====== Given records ======

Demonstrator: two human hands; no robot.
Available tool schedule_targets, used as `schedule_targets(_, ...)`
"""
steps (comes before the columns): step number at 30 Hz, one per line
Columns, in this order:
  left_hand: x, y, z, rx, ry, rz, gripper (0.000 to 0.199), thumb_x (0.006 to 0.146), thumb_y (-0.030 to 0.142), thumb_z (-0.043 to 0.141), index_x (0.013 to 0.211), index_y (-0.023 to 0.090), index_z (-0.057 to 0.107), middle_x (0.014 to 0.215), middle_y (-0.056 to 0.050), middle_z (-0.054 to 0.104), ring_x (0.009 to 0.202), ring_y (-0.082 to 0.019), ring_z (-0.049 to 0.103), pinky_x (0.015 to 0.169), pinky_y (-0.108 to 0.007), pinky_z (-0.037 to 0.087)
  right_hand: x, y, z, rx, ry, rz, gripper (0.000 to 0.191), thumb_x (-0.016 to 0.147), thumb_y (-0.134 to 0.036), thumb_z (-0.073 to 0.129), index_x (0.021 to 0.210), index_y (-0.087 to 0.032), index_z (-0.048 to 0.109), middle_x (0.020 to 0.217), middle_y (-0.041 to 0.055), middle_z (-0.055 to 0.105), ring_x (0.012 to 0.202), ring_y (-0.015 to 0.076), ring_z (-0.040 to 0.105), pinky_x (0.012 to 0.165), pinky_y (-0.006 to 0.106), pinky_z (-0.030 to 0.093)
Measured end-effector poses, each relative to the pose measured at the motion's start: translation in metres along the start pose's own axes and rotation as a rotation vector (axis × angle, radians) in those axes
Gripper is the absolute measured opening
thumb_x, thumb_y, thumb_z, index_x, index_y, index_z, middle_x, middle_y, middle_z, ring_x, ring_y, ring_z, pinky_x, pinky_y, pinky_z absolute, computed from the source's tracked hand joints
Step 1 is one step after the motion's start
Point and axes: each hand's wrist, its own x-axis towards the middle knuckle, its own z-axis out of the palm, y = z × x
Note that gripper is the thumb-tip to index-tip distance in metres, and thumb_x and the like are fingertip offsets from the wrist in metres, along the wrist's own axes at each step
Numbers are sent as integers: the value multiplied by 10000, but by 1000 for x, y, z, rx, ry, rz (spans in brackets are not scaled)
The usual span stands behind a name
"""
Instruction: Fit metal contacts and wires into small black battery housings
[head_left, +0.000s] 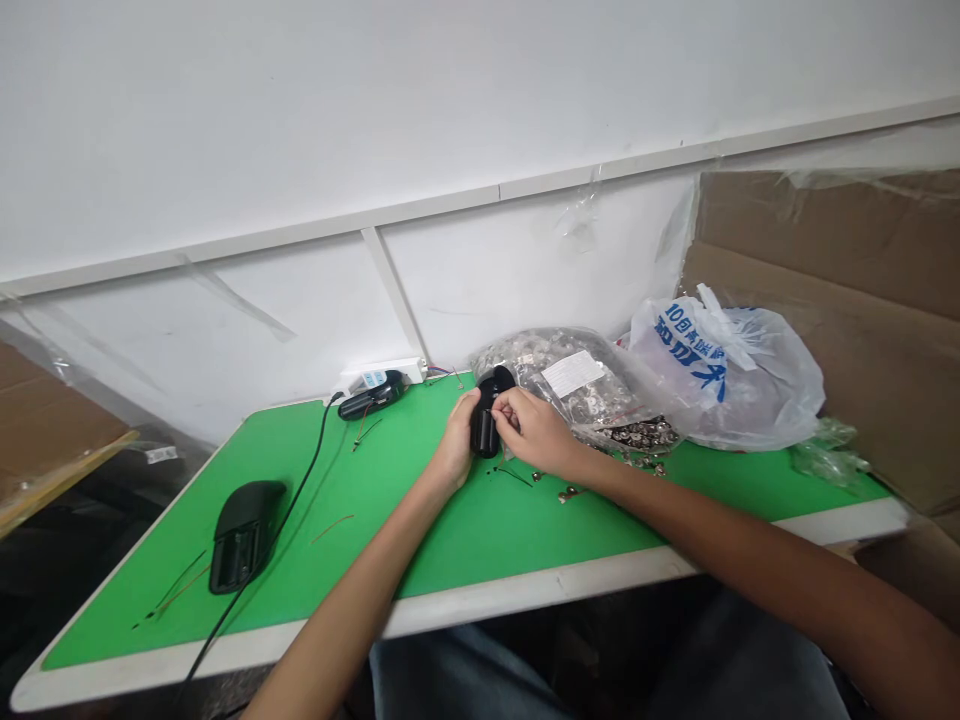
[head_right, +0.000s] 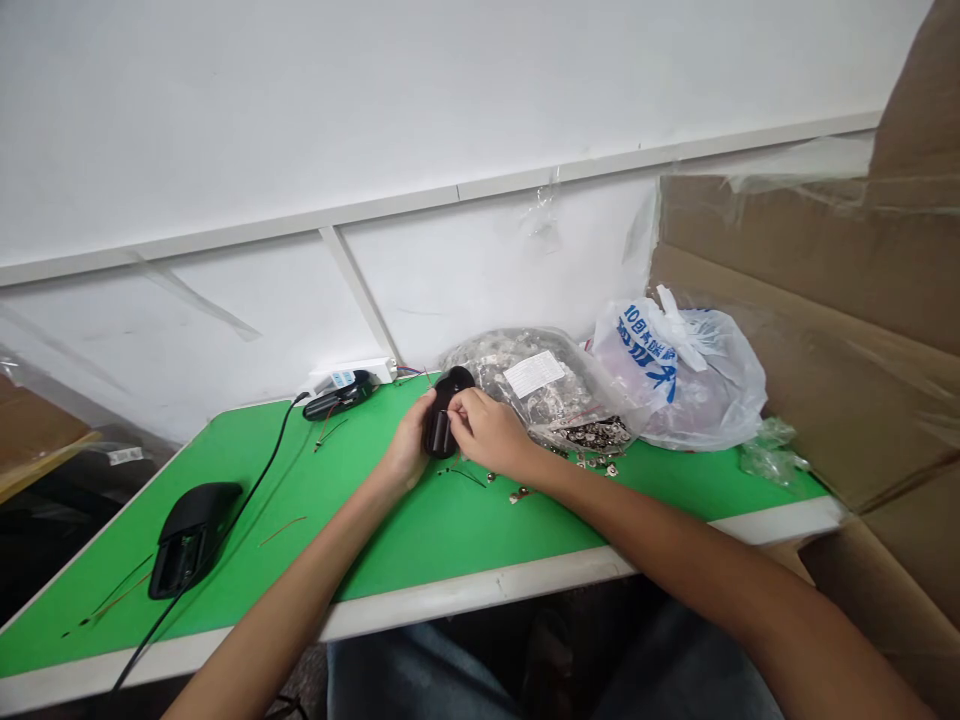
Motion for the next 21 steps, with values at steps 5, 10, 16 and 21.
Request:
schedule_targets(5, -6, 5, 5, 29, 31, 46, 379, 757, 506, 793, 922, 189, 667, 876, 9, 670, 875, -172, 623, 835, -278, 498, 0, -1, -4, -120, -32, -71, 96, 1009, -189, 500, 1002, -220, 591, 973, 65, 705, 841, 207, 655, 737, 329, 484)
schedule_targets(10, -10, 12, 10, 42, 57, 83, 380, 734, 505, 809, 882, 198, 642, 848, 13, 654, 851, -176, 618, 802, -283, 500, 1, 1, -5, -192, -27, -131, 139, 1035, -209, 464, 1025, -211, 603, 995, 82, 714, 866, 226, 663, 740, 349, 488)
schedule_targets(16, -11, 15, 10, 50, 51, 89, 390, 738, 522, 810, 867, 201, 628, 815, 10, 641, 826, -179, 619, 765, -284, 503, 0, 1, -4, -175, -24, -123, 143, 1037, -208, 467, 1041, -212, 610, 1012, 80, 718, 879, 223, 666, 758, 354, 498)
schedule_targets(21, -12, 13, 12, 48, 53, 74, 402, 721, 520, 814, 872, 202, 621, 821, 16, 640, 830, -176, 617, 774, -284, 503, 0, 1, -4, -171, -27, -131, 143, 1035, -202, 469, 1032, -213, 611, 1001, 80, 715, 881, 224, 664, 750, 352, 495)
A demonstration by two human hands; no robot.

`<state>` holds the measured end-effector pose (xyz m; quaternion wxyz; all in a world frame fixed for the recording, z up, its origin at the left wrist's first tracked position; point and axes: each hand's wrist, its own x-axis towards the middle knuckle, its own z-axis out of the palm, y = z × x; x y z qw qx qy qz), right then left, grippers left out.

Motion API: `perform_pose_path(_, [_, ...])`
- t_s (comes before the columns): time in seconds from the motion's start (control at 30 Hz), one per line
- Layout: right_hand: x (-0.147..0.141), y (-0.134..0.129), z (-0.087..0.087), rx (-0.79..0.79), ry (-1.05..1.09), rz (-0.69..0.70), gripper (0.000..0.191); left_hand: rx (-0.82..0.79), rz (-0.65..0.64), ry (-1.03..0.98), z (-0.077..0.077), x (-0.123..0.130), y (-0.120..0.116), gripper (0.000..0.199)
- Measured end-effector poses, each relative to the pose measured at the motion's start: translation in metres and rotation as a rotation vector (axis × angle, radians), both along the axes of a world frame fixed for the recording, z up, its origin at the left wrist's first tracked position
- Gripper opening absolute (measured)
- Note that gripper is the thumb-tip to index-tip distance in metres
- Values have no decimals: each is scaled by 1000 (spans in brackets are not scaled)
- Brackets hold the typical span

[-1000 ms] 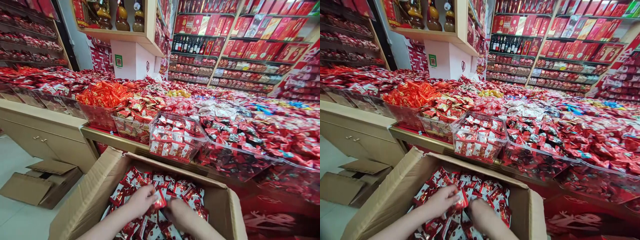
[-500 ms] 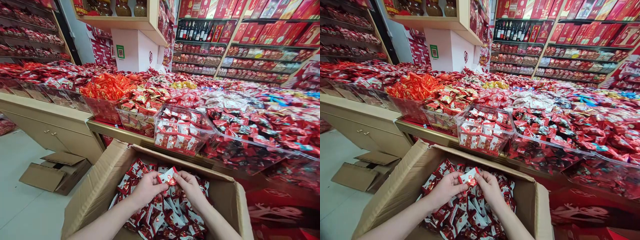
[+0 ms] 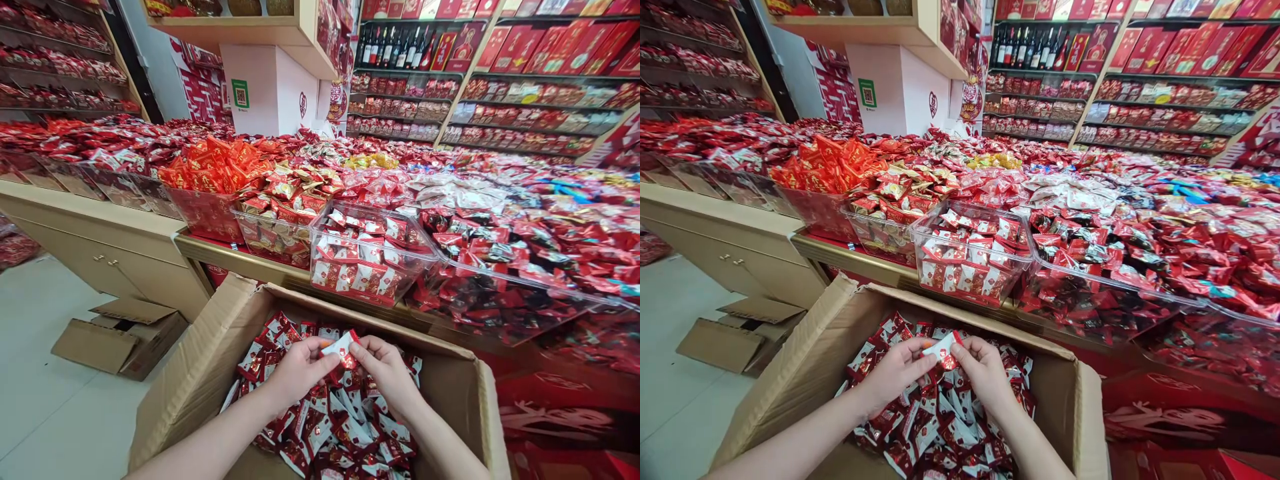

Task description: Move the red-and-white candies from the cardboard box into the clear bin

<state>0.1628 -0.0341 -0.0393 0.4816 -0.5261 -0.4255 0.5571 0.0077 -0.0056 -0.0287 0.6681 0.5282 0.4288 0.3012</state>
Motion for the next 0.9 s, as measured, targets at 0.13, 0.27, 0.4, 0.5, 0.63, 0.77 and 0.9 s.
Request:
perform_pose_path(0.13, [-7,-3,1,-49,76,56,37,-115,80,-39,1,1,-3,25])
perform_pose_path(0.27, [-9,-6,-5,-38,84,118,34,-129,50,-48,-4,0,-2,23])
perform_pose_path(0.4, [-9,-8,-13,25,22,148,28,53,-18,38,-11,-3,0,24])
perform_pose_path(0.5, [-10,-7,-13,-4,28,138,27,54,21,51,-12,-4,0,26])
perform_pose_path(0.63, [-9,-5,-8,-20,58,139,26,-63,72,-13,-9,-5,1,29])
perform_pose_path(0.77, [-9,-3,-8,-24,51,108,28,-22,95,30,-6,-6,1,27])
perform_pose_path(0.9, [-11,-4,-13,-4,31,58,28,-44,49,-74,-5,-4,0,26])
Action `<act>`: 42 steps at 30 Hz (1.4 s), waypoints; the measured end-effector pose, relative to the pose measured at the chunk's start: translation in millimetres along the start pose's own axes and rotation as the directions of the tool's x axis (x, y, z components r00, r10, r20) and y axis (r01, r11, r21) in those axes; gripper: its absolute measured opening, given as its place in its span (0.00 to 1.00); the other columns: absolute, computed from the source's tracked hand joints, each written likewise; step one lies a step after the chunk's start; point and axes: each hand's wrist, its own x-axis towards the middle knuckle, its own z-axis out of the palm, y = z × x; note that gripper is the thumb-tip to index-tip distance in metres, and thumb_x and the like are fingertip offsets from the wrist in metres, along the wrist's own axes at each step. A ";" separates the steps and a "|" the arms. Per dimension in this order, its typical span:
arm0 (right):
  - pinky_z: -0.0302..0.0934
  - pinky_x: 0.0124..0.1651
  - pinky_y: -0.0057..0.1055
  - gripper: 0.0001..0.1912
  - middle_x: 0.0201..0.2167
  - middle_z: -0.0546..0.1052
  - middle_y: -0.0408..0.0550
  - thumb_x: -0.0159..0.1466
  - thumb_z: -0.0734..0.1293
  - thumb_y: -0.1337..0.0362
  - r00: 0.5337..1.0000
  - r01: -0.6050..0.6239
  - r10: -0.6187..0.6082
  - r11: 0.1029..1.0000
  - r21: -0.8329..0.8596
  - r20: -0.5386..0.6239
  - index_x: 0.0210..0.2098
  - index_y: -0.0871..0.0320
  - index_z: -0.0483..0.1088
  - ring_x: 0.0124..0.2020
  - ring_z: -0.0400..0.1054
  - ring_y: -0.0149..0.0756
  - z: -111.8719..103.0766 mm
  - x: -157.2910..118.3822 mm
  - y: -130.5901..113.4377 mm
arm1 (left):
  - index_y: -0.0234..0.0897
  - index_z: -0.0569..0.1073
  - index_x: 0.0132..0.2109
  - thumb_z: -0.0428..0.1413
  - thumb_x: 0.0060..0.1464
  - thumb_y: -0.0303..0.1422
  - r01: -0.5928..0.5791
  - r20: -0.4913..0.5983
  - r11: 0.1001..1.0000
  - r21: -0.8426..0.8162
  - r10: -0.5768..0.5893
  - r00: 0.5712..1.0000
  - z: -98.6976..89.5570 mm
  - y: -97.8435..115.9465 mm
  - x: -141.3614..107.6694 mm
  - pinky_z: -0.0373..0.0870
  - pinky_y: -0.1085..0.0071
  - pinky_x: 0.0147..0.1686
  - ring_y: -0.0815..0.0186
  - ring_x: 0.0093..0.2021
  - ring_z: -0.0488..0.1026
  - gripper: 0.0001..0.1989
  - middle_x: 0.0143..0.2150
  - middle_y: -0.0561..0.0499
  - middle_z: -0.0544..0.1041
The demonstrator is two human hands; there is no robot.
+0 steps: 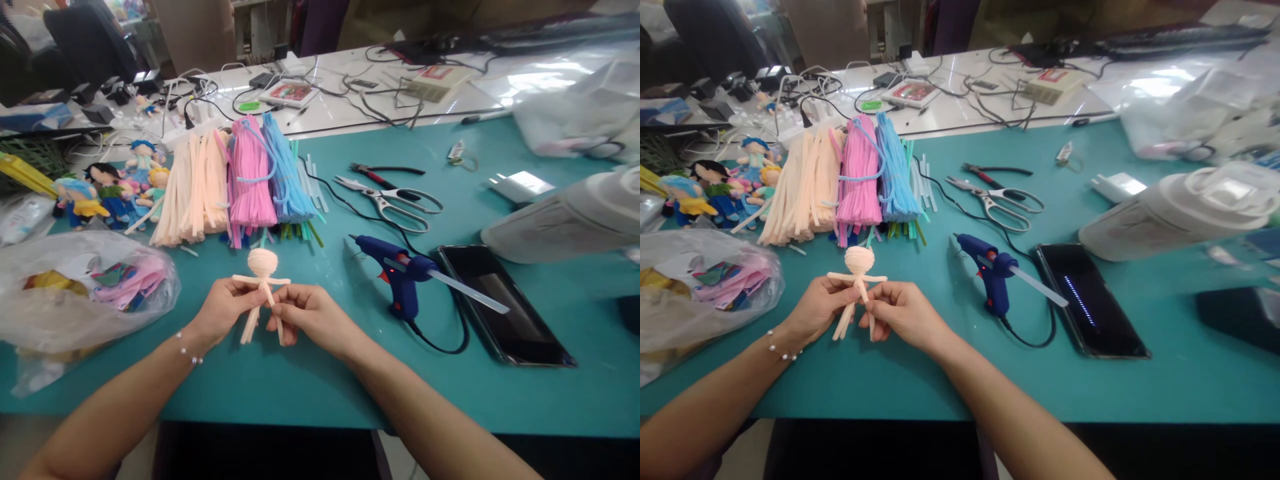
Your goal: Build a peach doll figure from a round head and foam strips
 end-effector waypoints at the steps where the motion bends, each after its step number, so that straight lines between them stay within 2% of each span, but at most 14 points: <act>1: 0.58 0.18 0.20 0.09 0.19 0.75 0.41 0.53 0.68 0.61 1.000 0.000 0.000 1.000 0.002 0.003 0.25 0.61 0.67 0.14 0.65 0.23 0.0 0.1 -0.2 | 0.32 0.78 0.25 0.66 0.34 0.41 0.004 0.001 1.000 0.003 -0.004 1.000 -0.3 -0.2 0.0 0.64 0.74 0.19 0.72 0.18 0.66 0.15 0.20 0.51 0.75; 9: 0.59 0.18 0.21 0.14 0.20 0.76 0.43 0.49 0.72 0.57 1.000 0.002 -0.003 1.000 0.020 0.010 0.24 0.62 0.70 0.14 0.65 0.23 0.8 1.4 -0.1 | 0.31 0.76 0.27 0.65 0.35 0.40 0.052 0.040 0.998 -0.028 -0.050 0.998 0.1 -0.5 -1.4 0.65 0.75 0.18 0.72 0.16 0.67 0.15 0.20 0.51 0.75; 13: 0.59 0.18 0.20 0.16 0.22 0.78 0.45 0.47 0.73 0.55 1.000 -0.001 0.001 1.000 0.024 0.001 0.26 0.63 0.71 0.14 0.65 0.23 0.0 0.8 0.2 | 0.31 0.75 0.27 0.65 0.35 0.37 0.037 -0.006 0.997 -0.067 -0.038 0.999 0.3 -0.6 -0.6 0.65 0.75 0.17 0.73 0.15 0.66 0.13 0.19 0.53 0.73; 18: 0.57 0.16 0.20 0.16 0.22 0.77 0.44 0.52 0.69 0.53 1.000 0.001 -0.001 1.000 -0.019 -0.022 0.26 0.62 0.72 0.13 0.63 0.22 -1.7 0.4 -1.4 | 0.32 0.74 0.26 0.65 0.34 0.36 -0.022 -0.075 0.987 -0.158 0.010 0.997 0.5 2.5 1.1 0.61 0.77 0.14 0.74 0.13 0.63 0.13 0.13 0.57 0.68; 25: 0.57 0.16 0.19 0.10 0.20 0.75 0.42 0.49 0.70 0.60 0.996 -0.008 -0.002 0.994 -0.106 -0.087 0.25 0.62 0.72 0.13 0.62 0.21 0.6 0.1 -1.7 | 0.32 0.74 0.27 0.65 0.36 0.36 -0.091 -0.096 0.972 -0.216 0.072 0.993 0.4 2.6 2.2 0.61 0.79 0.14 0.74 0.14 0.64 0.13 0.14 0.56 0.69; 31: 0.55 0.15 0.19 0.11 0.17 0.73 0.41 0.50 0.70 0.59 0.985 0.055 -0.080 0.986 -0.157 -0.153 0.24 0.62 0.71 0.12 0.60 0.21 2.1 -0.3 1.2 | 0.31 0.76 0.28 0.68 0.31 0.37 -0.089 -0.095 0.964 -0.252 0.067 0.993 3.1 2.6 1.8 0.66 0.77 0.16 0.74 0.16 0.66 0.16 0.17 0.56 0.71; 38: 0.58 0.18 0.21 0.15 0.18 0.72 0.42 0.51 0.71 0.55 0.966 0.156 -0.197 0.961 -0.230 -0.166 0.23 0.62 0.71 0.16 0.61 0.24 4.0 -1.0 3.9 | 0.32 0.76 0.27 0.68 0.32 0.33 -0.036 -0.014 0.991 -0.129 0.035 0.999 2.0 -6.1 -0.3 0.67 0.77 0.18 0.72 0.18 0.69 0.13 0.18 0.54 0.74; 42: 0.56 0.20 0.22 0.12 0.19 0.72 0.43 0.53 0.69 0.58 0.937 0.224 -0.292 0.922 -0.315 -0.191 0.26 0.62 0.71 0.18 0.60 0.25 4.6 -2.1 4.2 | 0.32 0.75 0.26 0.68 0.32 0.33 -0.058 -0.051 0.982 -0.178 0.050 0.997 3.0 -5.0 -0.4 0.66 0.77 0.18 0.71 0.18 0.70 0.12 0.18 0.54 0.74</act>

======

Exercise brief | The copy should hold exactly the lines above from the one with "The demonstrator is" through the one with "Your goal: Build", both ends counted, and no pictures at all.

Result |
The demonstrator is two human hands; there is no robot.
+0 steps: 
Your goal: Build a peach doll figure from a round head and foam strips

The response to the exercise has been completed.